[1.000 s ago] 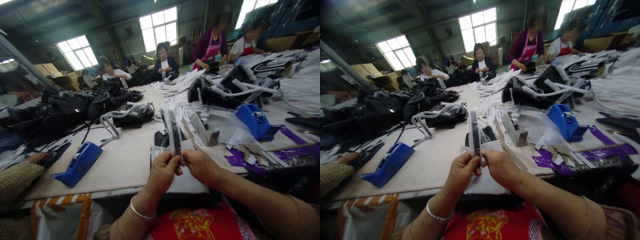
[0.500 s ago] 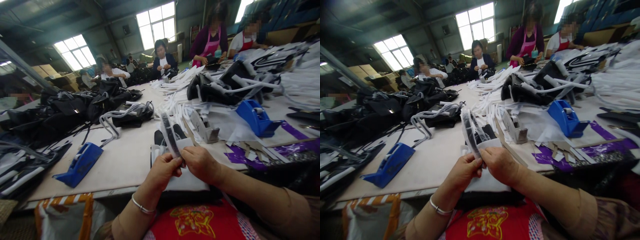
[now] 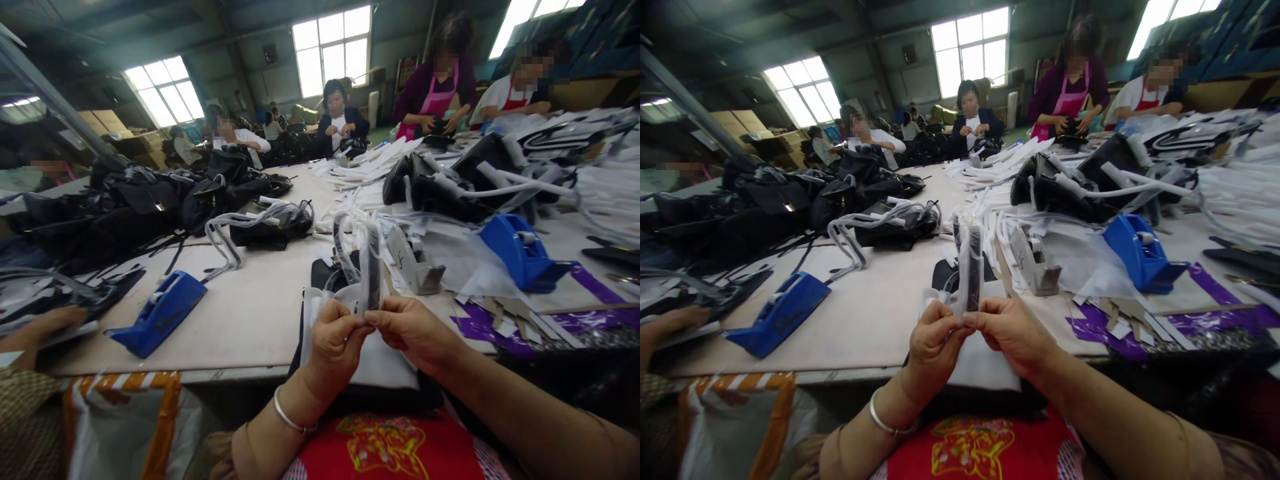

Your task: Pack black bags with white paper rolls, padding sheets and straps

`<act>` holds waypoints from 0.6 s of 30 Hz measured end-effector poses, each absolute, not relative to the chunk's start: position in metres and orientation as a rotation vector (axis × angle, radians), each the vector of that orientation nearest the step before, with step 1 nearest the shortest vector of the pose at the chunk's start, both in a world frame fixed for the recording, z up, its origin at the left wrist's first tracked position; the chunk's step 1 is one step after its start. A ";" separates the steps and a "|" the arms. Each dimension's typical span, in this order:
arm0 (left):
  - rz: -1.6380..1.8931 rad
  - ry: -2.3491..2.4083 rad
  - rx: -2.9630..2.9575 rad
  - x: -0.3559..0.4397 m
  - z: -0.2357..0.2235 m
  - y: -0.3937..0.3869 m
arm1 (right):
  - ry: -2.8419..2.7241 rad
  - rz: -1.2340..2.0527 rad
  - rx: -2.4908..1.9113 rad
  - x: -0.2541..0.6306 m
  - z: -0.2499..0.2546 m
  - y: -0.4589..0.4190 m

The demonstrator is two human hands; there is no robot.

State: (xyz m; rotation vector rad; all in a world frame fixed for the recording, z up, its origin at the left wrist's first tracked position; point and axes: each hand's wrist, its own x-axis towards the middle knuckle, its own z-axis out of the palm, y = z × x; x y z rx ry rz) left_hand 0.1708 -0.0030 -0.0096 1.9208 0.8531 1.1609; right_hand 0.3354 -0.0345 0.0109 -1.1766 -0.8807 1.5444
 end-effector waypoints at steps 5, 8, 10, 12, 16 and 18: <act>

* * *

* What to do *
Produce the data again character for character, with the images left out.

* Reply *
[1.000 s ago] 
[0.500 s ago] 
[now] 

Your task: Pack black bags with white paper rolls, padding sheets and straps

`<act>` holds waypoints from 0.6 s of 30 Hz measured end-effector poses, each absolute, not relative to the chunk's start: position in metres and orientation as a rotation vector (axis × angle, radians), each the vector of that orientation nearest the step before, with step 1 nearest the shortest vector of the pose at the chunk's start, both in a world frame fixed for the recording, z up, its origin at the left wrist's first tracked position; the chunk's step 1 is one step after its start. A ";" separates the steps and a "|" the arms. Each dimension's typical span, in this order:
arm0 (left):
  - rz: -1.6380..1.8931 rad
  - ry: -2.3491..2.4083 rad
  - rx: -2.9630..2.9575 rad
  - x: -0.3559..0.4397 m
  - z: -0.2357..0.2235 m
  - y: -0.3937..0.3869 m
arm1 (right):
  - ry: -2.8419..2.7241 rad
  - rz: -1.2340..2.0527 rad
  - rx: -2.4908..1.9113 rad
  - x: -0.2541..0.6306 m
  - z: -0.2499..0.2546 m
  - y: -0.4589..0.4190 m

The demonstrator is two human hands; there is no robot.

State: (xyz m; rotation vector rad; all in a world frame fixed for the recording, z up, its origin at the left wrist's first tracked position; point and axes: each hand's wrist, its own x-axis towards the middle knuckle, its own z-axis out of the palm, y = z × x; x y z rx ry rz) left_hand 0.1708 -0.0030 -0.0096 1.9208 0.8531 1.1609; right_hand 0.3354 -0.0345 0.0109 -1.1766 -0.8807 1.5444
 end-effector waypoints at steps 5, 8, 10, 12, 16 and 18: <act>

No more output is required for this exercise.